Introduction To R DataFrames
Introduction
In R, data frames are used to store tabular data. There is chance that you have encountered matrices in R, which are similar to data frames but differ in one important aspect. A matrix in R holds only numerical data, while a data frame can hold numerical, string, Boolean or any other type of data. Data frames are essentially a list of vectors, and rows and columns of a data frame can be accessed as such.
Installation
Data frames can be loaded into R from files, and data frames in R can be saved as files. R has built in functions to read and write csv files, but reading and writing MS spreadsheets like .xslx files requires specialized packages to be installed and loaded. In this tutorial we will use the readxl and xlsx package.
In the case of readxl, we will pass it as an argument for install.packages()
and run it.
install.packages("readxl")
install.packages("xlsx")
Tip:
This is a useful chunk of code to make sure all the packages you want to use are installed if they are not already installed.
list_of_packages <- c("readxl", "xlsx")
new_packages <- list_of_packages[!(list_of_packages %in% installed.packages()[,"Package"])]
if(length(new_packages)) install.packages(new_packages)
library("readxl")
library("xlsx")
Examining a data frame
Small data frames and can be printed out as a whole easily, but in practice you may encounter huge data frames that are impractical to print out. Still there are ways you can peek into the data frame to get a feel for its structure and content. For this purpose you can use the head() an tail() functions. Lets try it on the iris data frame.
Head returns the the first n number of rows, 6 by default.
head(iris)
head(iris, 3) # you can also specify the number of top rows you want to look at
With tail() you can view the last n rows in a data frame. This can be useful since tools usually append data to the end of tables, so with tail() you can see the most recently added data.
tail(iris)
tail(iris, 1) # this will return the very last row
A great way to provide an overview of a data frame is by using the str() function. It will return you the number of variables (columns) and rows (observations) as well as the type of data in the data frame.
str(iris)
names <- c("Pam", "Michael", "Jim", "Dwight") # a string vector
salary <- c(300.20, 900.95, 500.75, 500.1) # a double vector
vacation_days <- c(10, 4, 5, 30)
is_manager <-c("No", "Yes", "No", "No") # a string vector
To create a data frame we can combine the vectors we made into a data frame using the data.frame() function. Note that with the row.names argument we specify that the first vector passes (names) will be used as row names in our data frame and not
my_dataframe <- data.frame(names, salary, vacation_days, is_manager, row.names = 1)
my_dataframe
Let us examine our data frame using str()
str(my_dataframe)
Notice how the row names are not a variable and only 4 columns are present. Row names are not part of the data in the data frame, but can be obtained using the the row.names()
row.names(my_dataframe)
Likewise, column names can be retrieved using the colnames()
colnames(my_dataframe)
These are the names of the vectors that we used to create the data frame. We can change the column names in the following way. We create a vector of new column names and then assign them to the column names of a data frame.

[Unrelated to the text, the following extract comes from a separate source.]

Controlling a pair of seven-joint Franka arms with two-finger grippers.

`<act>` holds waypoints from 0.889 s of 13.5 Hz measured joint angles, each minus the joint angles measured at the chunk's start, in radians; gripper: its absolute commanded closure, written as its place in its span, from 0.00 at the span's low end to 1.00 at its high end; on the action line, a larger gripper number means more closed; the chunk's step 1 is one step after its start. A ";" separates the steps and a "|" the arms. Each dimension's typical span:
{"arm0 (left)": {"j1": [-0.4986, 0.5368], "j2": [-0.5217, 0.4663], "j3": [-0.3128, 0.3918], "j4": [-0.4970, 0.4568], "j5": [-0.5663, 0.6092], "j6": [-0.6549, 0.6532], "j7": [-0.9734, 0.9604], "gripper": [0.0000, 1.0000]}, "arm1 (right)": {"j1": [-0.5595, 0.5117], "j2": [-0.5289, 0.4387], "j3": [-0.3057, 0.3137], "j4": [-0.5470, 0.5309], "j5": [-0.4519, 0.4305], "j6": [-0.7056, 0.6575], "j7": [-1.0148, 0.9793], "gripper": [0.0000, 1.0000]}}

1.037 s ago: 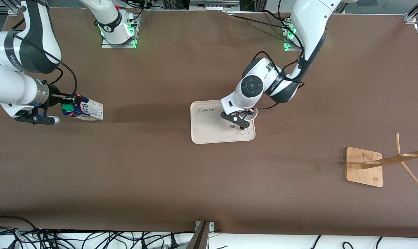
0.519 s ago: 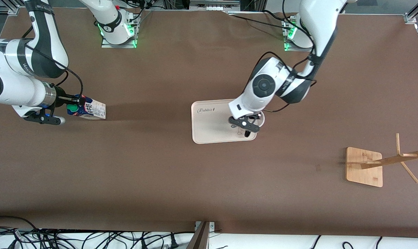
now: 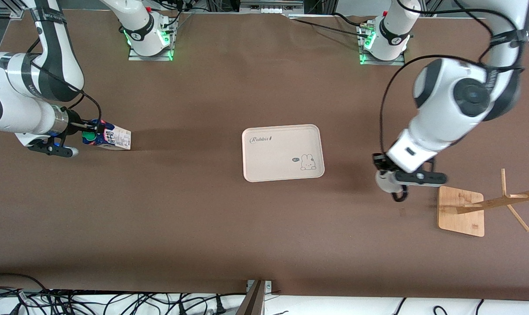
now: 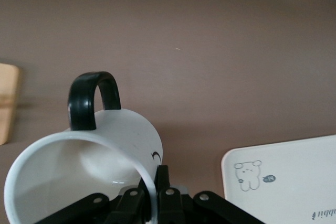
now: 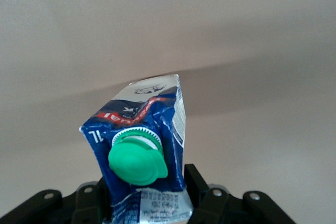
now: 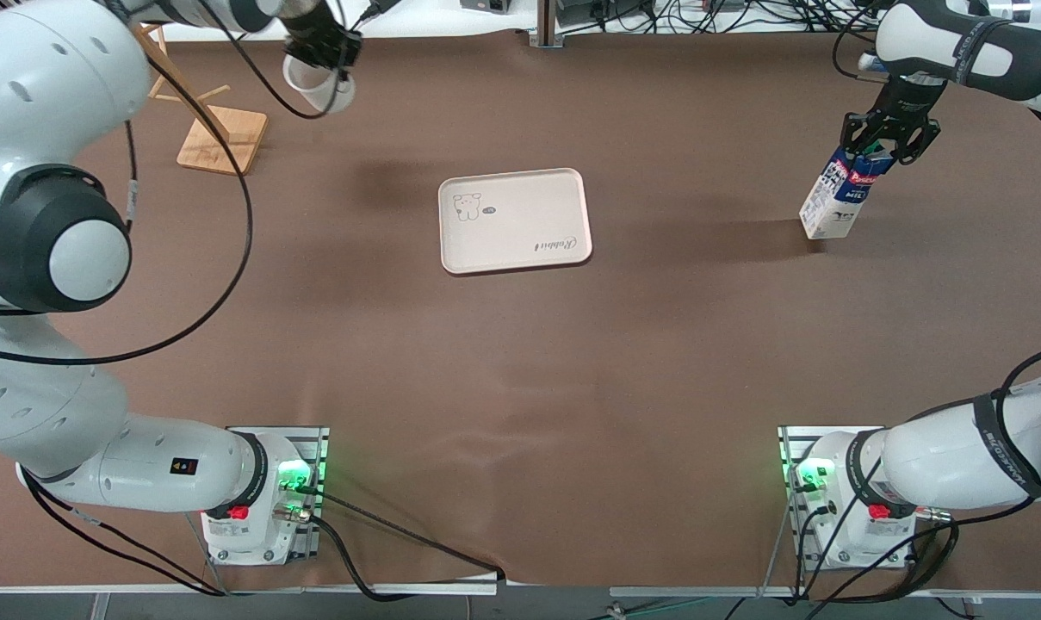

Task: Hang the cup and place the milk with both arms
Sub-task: 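Carry the mug to the wooden stand with the left gripper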

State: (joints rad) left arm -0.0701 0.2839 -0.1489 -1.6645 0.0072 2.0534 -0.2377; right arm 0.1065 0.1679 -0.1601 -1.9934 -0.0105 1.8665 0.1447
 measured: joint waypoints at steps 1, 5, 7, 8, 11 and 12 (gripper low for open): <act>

new_column_names <- c("Salary", "Vacation days", "Is manager?")
colnames(my_dataframe) <- new_column_names
my_dataframe
my_dataframe[3,] # returns third row from data frame
my_dataframe[,2] # returns second column
my_dataframe[2,3] # return value stored in second row and column
Note that column values can be changed by assigning new variables like so:
my_dataframe[2,3] <- "No"
my_dataframe[2,3]
Also column can be accessed by their names using the $ symbol:
my_dataframe$`Is manager?`
Height <- c(160, 170, 165, 185) # must be same length as other columns
my_dataframe <- cbind(my_dataframe, Height)
my_dataframe
Now we can try to add a row using rbind(). The vector that we will add as a new row needs to the same legnht as other rows now, which is five.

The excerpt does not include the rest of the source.